In Rush for Regulatory Approval of COVID Vaccines, Do We Need More Data?

In April 2021, Pfizer and Moderna announced efficacy results at the six-month mark from the phase 3 trials of their respective COVID-19 vaccines.
Pfizer CEO Albert Bourla said the company’s data “confirm the favourable efficacy and safety profile of our vaccine and position us to submit a Biologics License Application to the U.S. FDA [Food and Drug Administration].” And on May 7 it formally initiated that application which, if successful, will earn the Pfizer-BioNTech product, BNT162b2, the distinction of becoming the first COVID-19 vaccine approved by the FDA.
Because lest we forget, all COVID-19 vaccines currently in use in the U.S. are available under emergency access only.

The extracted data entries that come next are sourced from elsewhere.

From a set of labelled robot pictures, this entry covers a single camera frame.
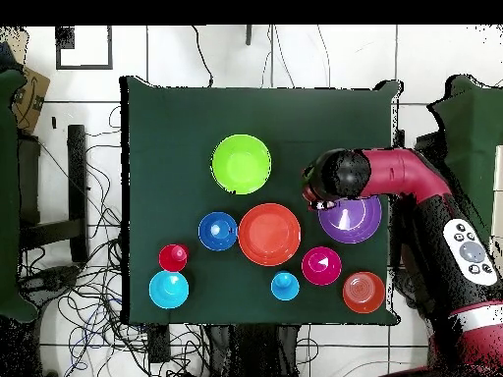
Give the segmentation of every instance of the white tile floor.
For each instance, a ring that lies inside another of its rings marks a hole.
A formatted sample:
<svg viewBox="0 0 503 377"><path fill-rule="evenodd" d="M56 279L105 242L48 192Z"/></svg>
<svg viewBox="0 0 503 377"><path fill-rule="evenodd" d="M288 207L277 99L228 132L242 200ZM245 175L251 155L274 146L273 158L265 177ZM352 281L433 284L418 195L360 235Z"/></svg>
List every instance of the white tile floor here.
<svg viewBox="0 0 503 377"><path fill-rule="evenodd" d="M157 85L206 86L208 75L196 49L191 27L112 27L113 70L56 70L54 27L28 27L29 43L26 64L50 77L51 84L40 119L35 129L40 141L67 170L66 137L69 124L84 124L91 134L114 132L119 126L120 90L118 77L139 76ZM214 86L260 87L264 60L269 52L267 26L253 27L251 46L245 45L245 26L199 27L200 47ZM442 97L448 77L469 73L479 81L494 85L503 79L501 29L465 26L320 26L330 58L330 75L323 44L314 25L278 26L282 53L295 86L337 88L373 88L384 80L398 79L405 89L400 97L399 128L406 131L406 145L413 146L418 135L433 132L436 122L425 105ZM76 47L62 51L63 65L106 63L106 27L76 27ZM291 86L281 56L274 55L274 87ZM270 62L264 76L264 87L270 87ZM51 118L56 118L56 129ZM87 147L96 144L117 145L119 134L89 136ZM106 203L121 218L120 149L93 148L88 162L111 179ZM66 178L42 150L40 156L39 209L43 222L68 218ZM99 181L104 177L96 173ZM99 203L101 190L97 180L89 176L90 198ZM99 214L89 205L89 232L94 233ZM106 241L106 232L117 237L114 227L100 227L91 239L91 249ZM67 242L46 247L47 255L40 267L70 262ZM29 259L35 259L33 250ZM106 263L104 253L92 259L91 265ZM79 306L90 300L73 296ZM317 341L319 352L311 363L310 377L374 377L388 371L399 371L425 364L426 334L415 311L405 305L398 294L393 295L394 309L401 323L393 328L379 326L313 326L310 336ZM56 369L64 375L72 364L68 340L75 324L62 315L78 321L75 310L66 299L53 301L47 308L41 331L41 357L45 369ZM87 319L92 308L83 313ZM186 331L173 326L175 334ZM72 343L79 340L74 332ZM299 335L307 335L303 327ZM75 355L80 354L78 343ZM315 347L310 348L311 355ZM70 377L96 377L111 350L107 347L89 349L84 355L86 369L74 371ZM306 343L298 347L298 361L306 358ZM194 356L191 366L198 372ZM309 377L309 367L300 365L302 377ZM115 352L109 368L99 377L146 377L127 351Z"/></svg>

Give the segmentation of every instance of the blue bowl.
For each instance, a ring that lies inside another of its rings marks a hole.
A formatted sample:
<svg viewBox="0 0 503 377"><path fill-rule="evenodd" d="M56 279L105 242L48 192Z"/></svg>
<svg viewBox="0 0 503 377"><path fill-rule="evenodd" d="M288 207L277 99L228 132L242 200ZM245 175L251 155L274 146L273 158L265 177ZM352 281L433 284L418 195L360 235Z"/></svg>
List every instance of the blue bowl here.
<svg viewBox="0 0 503 377"><path fill-rule="evenodd" d="M236 242L238 225L225 212L211 212L200 221L198 234L206 248L222 251Z"/></svg>
<svg viewBox="0 0 503 377"><path fill-rule="evenodd" d="M189 284L181 273L163 270L150 280L148 294L160 308L173 309L187 300Z"/></svg>
<svg viewBox="0 0 503 377"><path fill-rule="evenodd" d="M299 281L288 272L278 272L271 282L271 291L280 300L292 300L299 293Z"/></svg>

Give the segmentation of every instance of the bowl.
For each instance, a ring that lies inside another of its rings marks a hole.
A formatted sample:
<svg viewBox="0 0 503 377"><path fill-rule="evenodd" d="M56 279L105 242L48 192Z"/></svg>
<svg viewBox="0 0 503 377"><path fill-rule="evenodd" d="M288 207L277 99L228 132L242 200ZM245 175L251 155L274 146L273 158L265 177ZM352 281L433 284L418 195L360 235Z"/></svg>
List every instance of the bowl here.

The situation is similar in Europe, where four COVID-19 vaccines have been granted “conditional marketing authorisations,” a fast track mechanism that can be used in emergencies. These can be converted into standard “marketing authorisations” pending positive data after authorisation, but this has not yet happened for any COVID-19 vaccine being administered.
As hundreds of millions of people around the world get vaccinated, it may seem like wordsmithing to highlight the fact that none of the COVID-19 vaccines in use are actually “approved.” Through an emergency access mechanism known as Emergency Use Authorisation (EUA), the products being rolled out still technically remain “investigational.” Factsheets distributed to vaccinees are clear: “There is no FDA approved vaccine to prevent COVID-19.”
The approval-authorisation distinction is often misunderstood by the media, even in the scientific press. But it was the focus of much discussion back in September 2020. With large phase III trials by Pfizer and Moderna well under way, and the November U.S. presidential election looming, many worried about political pressure resulting in the rollout of an unsafe or ineffective vaccine.
The FDA had already come under fire, accused of bending to the White House in granting EUAs for two COVID-19 treatments, hydroxychloroquine and convalescent plasma. But those fears largely dissipated when the FDA published a guidance document in early October outlining its expectations for the EUA. According to the document, at least half of a trial’s participants would need to be followed for at least two months. This alone made it all but certain no vaccine could cross the line before the election.
The FDA also said it would want a vaccine at least 50% effective (with a confidence interval reaching no lower than 30%) against a primary endpoint of preventing SARS-CoV-2 infection or COVID-19 disease of any severity — parameters it had previously defined as necessary for approval. Even for non-clinical parameters, like manufacturing quality, the FDA characterised its expectations for the EUA as “very similar” to those for approval.
Six months: enough?
One key difference between EUA and approval (also called “licensure,” and which for vaccines is known as a BLA (Biologics License Application) was the expected length of follow-up of trial participants. Unlike its clear articulation of two months for an EUA, the FDA has not committed to a clear minimum for approval.
Cody Meissner, a professor of paediatrics at Tufts University and member of the FDA’s advisory committee, was curious. “Is it possible to predict or estimate when conditions of safety and efficacy might be satisfied for BLA?” Meissner asked at the agency’s December 10 meeting which had been convened to consider the FDA’s first emergency authorisation for the Pfizer vaccine.
The FDA’s Doran Fink responded: “I couldn’t predict, but I will say that we typically ask for at least six months of follow-up in a substantial number of clinical trial participants to constitute a safety database that would support licensure.”
An approval based on six months of data would represent one of the fastest for a novel vaccine in FDA history. Among the six “first in disease” vaccines approved by the FDA since 2006, pre-licensure pivotal trials were a median of 23 months in duration, according to a recent analysis.
Six months also seems substantially shorter than previously conceptualised expectations. A World Health Organization expert group on COVID-19 vaccines (which included FDA regulators) in August 2020 called for follow-up “until at least month 12, or until an effective vaccine is deployed locally.” Another group, composed of industry and academic authors, similarly wrote in October 2020: “we recommend longer term follow-up of all participants … for at least a year after randomisation.”
On paper, the phase III studies by Pfizer, Moderna, and Janssen are all of two years’ duration. But the FDA’s official position on minimum follow-up before licensure is unclear at best.
In its formal guidance last June, the agency said that for licensure applications, it wanted participants followed for COVID-19 outcomes for “as long as feasible, ideally at least one to two years” after the first injection. But the same document states that safety assessments for “serious and other medically attended adverse events” should be studied “for at least six months after completion of all study vaccinations. Longer safety monitoring may be warranted for certain vaccine platforms.”
Asked to clarify whether its guidance is asking for follow-up of at least six months or one year, a spokesperson told The BMJ: “We do not have any further information beyond what is in the guidance document.”